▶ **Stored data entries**
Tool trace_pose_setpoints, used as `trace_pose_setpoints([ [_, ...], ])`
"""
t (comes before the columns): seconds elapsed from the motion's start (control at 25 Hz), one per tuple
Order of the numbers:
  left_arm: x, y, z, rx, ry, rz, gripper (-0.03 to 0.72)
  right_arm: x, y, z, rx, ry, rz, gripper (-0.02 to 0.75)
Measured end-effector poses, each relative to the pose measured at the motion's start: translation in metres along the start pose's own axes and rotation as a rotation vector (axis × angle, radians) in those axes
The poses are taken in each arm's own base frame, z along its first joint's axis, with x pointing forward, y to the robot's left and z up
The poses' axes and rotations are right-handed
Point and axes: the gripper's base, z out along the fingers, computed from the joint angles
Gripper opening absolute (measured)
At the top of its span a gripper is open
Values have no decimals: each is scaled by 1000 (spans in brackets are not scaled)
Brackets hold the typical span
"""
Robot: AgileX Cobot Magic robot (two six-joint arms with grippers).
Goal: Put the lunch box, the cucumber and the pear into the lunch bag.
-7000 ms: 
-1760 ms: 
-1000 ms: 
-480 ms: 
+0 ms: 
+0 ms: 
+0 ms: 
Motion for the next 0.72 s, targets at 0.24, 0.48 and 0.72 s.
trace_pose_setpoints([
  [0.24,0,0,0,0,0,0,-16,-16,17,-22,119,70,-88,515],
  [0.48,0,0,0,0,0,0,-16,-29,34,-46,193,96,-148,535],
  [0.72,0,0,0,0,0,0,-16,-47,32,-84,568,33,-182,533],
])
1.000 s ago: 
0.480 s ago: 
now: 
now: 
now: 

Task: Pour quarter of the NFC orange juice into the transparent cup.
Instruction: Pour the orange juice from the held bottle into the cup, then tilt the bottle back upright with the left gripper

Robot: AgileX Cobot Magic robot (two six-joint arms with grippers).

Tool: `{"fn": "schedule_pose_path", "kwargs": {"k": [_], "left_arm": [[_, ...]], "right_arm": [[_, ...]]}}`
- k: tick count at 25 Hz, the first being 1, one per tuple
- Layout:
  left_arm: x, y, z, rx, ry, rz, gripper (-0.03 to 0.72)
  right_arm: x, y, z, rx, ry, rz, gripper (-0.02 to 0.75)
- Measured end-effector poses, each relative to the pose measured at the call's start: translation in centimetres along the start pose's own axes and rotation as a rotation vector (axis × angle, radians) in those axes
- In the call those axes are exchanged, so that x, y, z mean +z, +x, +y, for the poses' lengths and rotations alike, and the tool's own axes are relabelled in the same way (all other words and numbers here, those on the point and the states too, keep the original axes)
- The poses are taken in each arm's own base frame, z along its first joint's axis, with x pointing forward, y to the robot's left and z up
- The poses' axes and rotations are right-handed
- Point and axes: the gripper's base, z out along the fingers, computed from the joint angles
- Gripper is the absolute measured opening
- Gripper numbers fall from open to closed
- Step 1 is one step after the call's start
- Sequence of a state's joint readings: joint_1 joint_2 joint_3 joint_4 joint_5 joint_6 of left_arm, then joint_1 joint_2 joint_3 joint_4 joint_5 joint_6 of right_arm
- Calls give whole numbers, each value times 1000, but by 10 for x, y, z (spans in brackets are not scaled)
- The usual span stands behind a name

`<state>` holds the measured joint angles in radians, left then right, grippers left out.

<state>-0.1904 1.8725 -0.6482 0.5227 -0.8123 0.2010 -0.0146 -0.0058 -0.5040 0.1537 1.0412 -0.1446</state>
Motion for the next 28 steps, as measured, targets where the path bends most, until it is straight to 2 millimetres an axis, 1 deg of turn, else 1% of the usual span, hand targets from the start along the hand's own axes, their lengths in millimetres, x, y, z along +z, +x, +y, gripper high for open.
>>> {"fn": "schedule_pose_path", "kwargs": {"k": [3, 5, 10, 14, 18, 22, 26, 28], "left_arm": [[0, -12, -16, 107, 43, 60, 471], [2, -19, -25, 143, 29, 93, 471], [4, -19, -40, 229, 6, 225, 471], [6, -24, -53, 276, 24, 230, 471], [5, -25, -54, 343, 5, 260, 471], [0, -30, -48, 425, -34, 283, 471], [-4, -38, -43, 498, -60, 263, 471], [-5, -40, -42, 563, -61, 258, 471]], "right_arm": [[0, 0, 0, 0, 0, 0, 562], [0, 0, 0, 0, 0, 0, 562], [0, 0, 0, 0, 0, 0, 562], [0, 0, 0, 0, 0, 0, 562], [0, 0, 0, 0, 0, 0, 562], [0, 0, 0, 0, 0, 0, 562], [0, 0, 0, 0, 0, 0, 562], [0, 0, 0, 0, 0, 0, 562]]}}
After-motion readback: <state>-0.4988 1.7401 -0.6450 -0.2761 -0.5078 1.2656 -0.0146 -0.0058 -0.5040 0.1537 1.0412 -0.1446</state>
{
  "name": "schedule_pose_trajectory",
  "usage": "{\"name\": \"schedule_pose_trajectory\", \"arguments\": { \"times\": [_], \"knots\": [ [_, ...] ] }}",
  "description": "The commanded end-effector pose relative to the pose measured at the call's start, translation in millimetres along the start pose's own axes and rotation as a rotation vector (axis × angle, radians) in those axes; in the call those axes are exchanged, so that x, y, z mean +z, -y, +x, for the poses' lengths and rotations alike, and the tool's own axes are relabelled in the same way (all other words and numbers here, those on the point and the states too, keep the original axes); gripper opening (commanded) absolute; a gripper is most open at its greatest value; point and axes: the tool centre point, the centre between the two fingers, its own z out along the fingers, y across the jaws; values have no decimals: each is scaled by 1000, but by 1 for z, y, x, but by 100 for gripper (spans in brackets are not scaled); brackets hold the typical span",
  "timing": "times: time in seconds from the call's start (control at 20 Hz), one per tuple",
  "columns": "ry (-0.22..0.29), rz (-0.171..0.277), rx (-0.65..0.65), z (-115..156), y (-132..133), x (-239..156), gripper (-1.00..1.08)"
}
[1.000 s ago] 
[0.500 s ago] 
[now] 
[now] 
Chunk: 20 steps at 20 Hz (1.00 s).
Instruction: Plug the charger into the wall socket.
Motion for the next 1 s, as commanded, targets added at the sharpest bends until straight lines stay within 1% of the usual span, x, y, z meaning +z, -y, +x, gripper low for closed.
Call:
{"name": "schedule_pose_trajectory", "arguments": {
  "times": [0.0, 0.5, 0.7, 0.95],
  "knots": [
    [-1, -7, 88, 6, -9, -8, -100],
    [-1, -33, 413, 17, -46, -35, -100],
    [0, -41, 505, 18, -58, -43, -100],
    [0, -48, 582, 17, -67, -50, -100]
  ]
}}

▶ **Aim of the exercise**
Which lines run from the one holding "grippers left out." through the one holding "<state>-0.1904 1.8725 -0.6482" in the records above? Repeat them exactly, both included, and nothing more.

▶ **Exercise result**
`<state>` holds the measured joint angles in radians, left then right, grippers left out.

<state>-0.1904 1.8725 -0.6482 0.5227 -0.8123 0.2010 -0.0146 -0.0058 -0.5040 0.1537 1.0412 -0.1446</state>

This exercise calls for no further output.